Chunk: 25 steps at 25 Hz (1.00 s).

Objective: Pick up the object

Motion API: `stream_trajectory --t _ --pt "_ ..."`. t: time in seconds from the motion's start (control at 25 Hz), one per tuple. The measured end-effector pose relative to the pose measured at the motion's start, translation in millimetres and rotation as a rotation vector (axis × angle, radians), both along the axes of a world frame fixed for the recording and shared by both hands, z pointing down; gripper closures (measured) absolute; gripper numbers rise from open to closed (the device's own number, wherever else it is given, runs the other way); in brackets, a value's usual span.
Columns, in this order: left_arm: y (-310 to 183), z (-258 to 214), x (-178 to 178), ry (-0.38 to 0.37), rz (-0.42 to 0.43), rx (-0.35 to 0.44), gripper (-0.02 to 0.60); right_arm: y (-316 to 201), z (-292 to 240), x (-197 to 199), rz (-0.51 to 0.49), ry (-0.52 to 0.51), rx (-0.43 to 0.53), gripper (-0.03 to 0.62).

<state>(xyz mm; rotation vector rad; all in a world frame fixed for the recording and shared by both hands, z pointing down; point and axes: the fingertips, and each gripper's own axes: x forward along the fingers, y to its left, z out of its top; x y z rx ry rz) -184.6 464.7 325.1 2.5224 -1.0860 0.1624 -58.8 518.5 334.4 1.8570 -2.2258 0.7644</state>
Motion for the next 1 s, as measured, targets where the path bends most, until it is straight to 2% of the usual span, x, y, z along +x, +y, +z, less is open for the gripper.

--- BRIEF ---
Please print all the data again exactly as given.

--- RESULT BELOW ---
Chunk: 25 steps at 25 Hz (1.00 s).

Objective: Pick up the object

Motion API: `stream_trajectory --t _ --pt "_ ..."`. t: time in seconds from the motion's start (control at 25 Hz), one per tuple. The measured end-effector pose relative to the pose measured at the motion's start, translation in millimetres and rotation as a rotation vector (axis × angle, radians), both along the axes of a world frame fixed for the recording and shared by both hands, z pointing down; gripper closures (measured) absolute; gripper numbers rise from open to closed (the device's own number, wherever else it is given, runs the other way); in brackets, a value's usual span.
Columns, in this order: left_arm: y (-310 to 183), z (-258 to 214), x (-178 to 178), ry (-0.38 to 0.37), rz (-0.42 to 0.43), rx (-0.35 to 0.44), gripper (-0.02 to 0.60); right_arm: y (-316 to 201), z (-292 to 240), x (-197 to 199), rz (-0.51 to 0.49), ry (-0.52 to 0.51), rx (-0.43 to 0.53), gripper (-0.03 to 0.62).

<state>(xyz mm; rotation vector rad; all in a world frame fixed for the recording and shared by both hands, z pointing down; point and axes: the fingertips, and each gripper's own axes: x forward along the fingers, y to its left, z out of its top; x y z rx ry rz) -184.6 464.7 325.1 2.5224 -1.0860 0.1624 -58.8 518.5 334.4 1.8570 -2.2258 0.7644</state>
Motion for the next 1 s, as measured, targets where the path bends most, until it is straight to 2% of the usual span, x, y, z along +x, +y, +z, less is open for the gripper.

The requested output has been fully supplied.